Word for word, copy the data that follows and skip its pictures.

DATA BLOCK:
BEGIN

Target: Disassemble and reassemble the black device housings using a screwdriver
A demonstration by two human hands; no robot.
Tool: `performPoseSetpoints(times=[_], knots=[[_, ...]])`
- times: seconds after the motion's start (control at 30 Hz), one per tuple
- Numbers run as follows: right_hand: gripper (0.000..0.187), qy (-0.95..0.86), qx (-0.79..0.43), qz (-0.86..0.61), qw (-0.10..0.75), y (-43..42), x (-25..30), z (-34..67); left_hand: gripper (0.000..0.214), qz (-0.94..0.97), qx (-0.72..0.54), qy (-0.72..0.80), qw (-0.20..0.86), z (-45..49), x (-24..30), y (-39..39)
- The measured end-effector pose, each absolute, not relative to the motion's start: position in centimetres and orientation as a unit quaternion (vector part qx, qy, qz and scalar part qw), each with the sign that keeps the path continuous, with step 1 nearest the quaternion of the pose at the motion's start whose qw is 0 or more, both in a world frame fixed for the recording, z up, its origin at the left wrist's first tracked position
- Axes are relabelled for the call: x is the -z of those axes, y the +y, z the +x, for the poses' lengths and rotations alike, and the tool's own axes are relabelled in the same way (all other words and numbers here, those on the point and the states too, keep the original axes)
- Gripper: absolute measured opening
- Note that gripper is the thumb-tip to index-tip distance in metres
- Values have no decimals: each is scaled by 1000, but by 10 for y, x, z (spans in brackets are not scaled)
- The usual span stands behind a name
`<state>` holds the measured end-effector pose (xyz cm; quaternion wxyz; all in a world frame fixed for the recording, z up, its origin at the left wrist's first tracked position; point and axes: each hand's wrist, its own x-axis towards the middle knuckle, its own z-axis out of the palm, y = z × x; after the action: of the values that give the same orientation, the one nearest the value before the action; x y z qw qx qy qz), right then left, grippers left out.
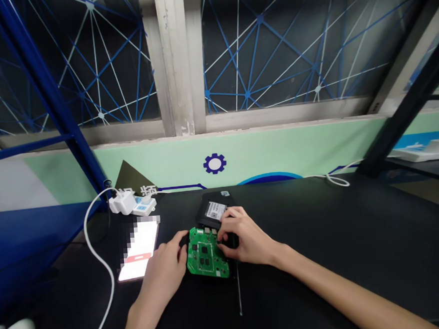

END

RESPONSE TO THE TASK:
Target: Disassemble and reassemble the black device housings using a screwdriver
A demonstration by two human hands; no robot.
Tool: `performPoseSetpoints(times=[_], knots=[[_, ...]])`
- times: seconds after the motion's start (control at 30 Hz), one per tuple
- Numbers run as follows: right_hand: gripper (0.000..0.187), qy (-0.95..0.86), qx (-0.79..0.43), qz (-0.86..0.61), qw (-0.10..0.75), y (-43..42), x (-25..30), z (-34..67); left_hand: gripper (0.000..0.214), qz (-0.94..0.97), qx (-0.72..0.54), qy (-0.72..0.80), qw (-0.20..0.86), z (-45..49), x (-24..30), y (-39..39)
- The measured end-effector pose, each absolute, not relative to the motion's start: position in centimetres and orientation as a unit quaternion (vector part qx, qy, qz and scalar part qw), each with the sign that keeps the path continuous, with step 1 nearest the quaternion of the pose at the motion's start whose qw is 0 or more, both in a world frame fixed for the recording, z up, its origin at the left wrist's first tracked position
- Axes are relabelled for the call: x is the -z of those axes, y the +y, z the +x, for the poses' lengths and rotations alike, and the tool's own axes are relabelled in the same way (all other words and numbers here, those on the point and the states too, keep the original axes)
- Gripper: absolute measured opening
- Note that gripper is the thumb-tip to index-tip distance in metres
- Values have no decimals: each is scaled by 1000, but by 10 for y, x, z (spans in brackets are not scaled)
- The usual span stands behind a name
`<state>` holds the measured end-effector pose (xyz cm; quaternion wxyz; all in a world frame fixed for the recording, z up, its origin at the left wrist's first tracked position; point and axes: each hand's wrist, its own x-axis towards the middle knuckle, its own z-axis out of the palm, y = z × x; after the action: of the values that give the same orientation, the one nearest the value before the action; x y z qw qx qy qz), right then left, grippers left out.

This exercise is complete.